The grading process is subjective: the evaluation criteria include “eye appeal”. Scott Travers, a coin dealer in New York, says investors sometimes resubmit the same coin ten or 20 times to the same company in hope of an upgrade. All this led to a steady “grade inflation”, that has been cheered along by investors. But in the long term, a sustained rise by simple fiat in the number of high-grade coins will surely depress prices. Already, a new type of “grader of graders” has emerged, hoping to instil some discipline by rating the consistency of the two primary graders. Next: graders of graders of graders?

This is, of course, another example of the sort of grade inflation that you see in American education.  What can we learn from this?

1. The incentive to inflate exists in both the private and public sectors.  I’ve heard that grade inflation is often worse in private schools, can anyone confirm?

2.  From a sociological perspective, the rare coin market is quite different from academia.  Whereas educators have a left wing bias, the rare coin world is more right wing.  So theories of academic grade inflation based on the left wing bias in education should be viewed with suspicion.

3.  In my view, monetary inflation, academic grade inflation, and rare coin grade inflation are partly motivated by what could be called “nominal illusion”, the tendency to see numbers as having the same meaning at two different points in time.  People wrongly assume that a dollar is a dollar, a 4.0 is a 4.0, and MS62 silver dollar is a MS62 silver dollar.

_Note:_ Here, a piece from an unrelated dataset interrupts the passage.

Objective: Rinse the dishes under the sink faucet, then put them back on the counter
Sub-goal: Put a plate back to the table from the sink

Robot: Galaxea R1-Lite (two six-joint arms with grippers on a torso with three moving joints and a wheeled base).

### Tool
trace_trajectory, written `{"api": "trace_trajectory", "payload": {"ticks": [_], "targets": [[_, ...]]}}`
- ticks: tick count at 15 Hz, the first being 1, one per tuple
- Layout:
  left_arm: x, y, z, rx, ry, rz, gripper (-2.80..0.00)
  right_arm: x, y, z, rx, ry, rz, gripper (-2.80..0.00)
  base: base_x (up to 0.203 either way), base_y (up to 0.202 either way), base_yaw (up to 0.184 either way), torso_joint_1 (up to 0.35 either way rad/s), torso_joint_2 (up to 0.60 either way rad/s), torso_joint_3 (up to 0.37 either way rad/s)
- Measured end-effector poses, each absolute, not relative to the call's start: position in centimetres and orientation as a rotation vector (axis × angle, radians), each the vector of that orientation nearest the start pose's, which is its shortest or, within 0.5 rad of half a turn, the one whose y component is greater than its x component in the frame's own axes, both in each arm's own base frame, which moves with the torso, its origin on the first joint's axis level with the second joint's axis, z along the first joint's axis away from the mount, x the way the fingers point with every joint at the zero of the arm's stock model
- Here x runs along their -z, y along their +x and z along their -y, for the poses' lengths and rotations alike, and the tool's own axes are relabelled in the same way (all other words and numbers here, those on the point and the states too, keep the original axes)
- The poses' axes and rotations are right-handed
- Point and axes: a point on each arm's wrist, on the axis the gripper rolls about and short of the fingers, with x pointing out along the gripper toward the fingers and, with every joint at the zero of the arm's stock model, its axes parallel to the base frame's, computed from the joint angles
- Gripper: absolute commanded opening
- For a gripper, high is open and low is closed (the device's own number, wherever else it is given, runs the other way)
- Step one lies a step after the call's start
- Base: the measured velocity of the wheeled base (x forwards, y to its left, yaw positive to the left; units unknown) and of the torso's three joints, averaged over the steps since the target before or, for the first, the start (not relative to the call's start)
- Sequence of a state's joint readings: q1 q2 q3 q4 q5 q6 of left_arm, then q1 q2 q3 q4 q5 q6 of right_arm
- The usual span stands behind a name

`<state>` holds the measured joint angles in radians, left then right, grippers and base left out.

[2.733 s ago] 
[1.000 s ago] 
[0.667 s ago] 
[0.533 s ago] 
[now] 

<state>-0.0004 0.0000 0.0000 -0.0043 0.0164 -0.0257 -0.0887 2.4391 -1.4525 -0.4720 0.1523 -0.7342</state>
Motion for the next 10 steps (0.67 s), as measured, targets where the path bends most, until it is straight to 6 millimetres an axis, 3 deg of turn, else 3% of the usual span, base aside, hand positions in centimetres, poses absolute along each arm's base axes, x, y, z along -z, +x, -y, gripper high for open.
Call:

4.  In all three cases the illusion is only partial.  Workers feel better with a 10% raise during a period of 10% inflation, than a zero raise during zero inflation. That’s money illusion.  But they are not completely ignorant on this point.  They’d prefer an 8% raise with zero inflation to a 10% raise with 10% inflation.  Employers don’t know enough to completely look past the effects of grade inflation, which differ by college and by cohort, but they have some awareness that a 4.0 back a few decades is worth more than a 4.0 today.  And in the rare coin market, a coin that was graded MS62 a couple of decades ago has more value than one receiving that grade today.  If you look at rare coins on eBay, you’ll occasionally see references to the older form of packaging being used by the grading service, which makes the grade more desirable. It’s not just old coins that are more valuable; coins graded long ago are also more valuable.

5.  It’s possible that the incentive to inflate grades is greater than the incentive to inflate the money supply, because money is a government monopoly.  Think about the example of gasoline pricing in America.  Most consumers know that gas listed at 239.x a gallon is actually 239.9 a gallon, even though the 9 is so small that it’s hard to read.  Since almost all gas stations do this, any single station that did not would be at a competitive disadvantage.  My daughter told me that Berkeley does less grade inflation than other schools, perhaps because they are an elite government institution, with prices far below market.  They have a captive audience.  And government institutions have less entrepreneurial zeal. But I believe that most schools and most coin graders grade inflate because not doing so puts them at a competitive disadvantage.  I know that I inflated my grades over time because I wanted my student grades to be understood by employers, and I thought the best way of doing so was by grading under a similar set of criteria to other professors.  As they inflated, so did I.

6.  Contra Hayek, if we went to a system of competitive private monies, there is no reason to believe that issuers would keep the value of their currencies stable.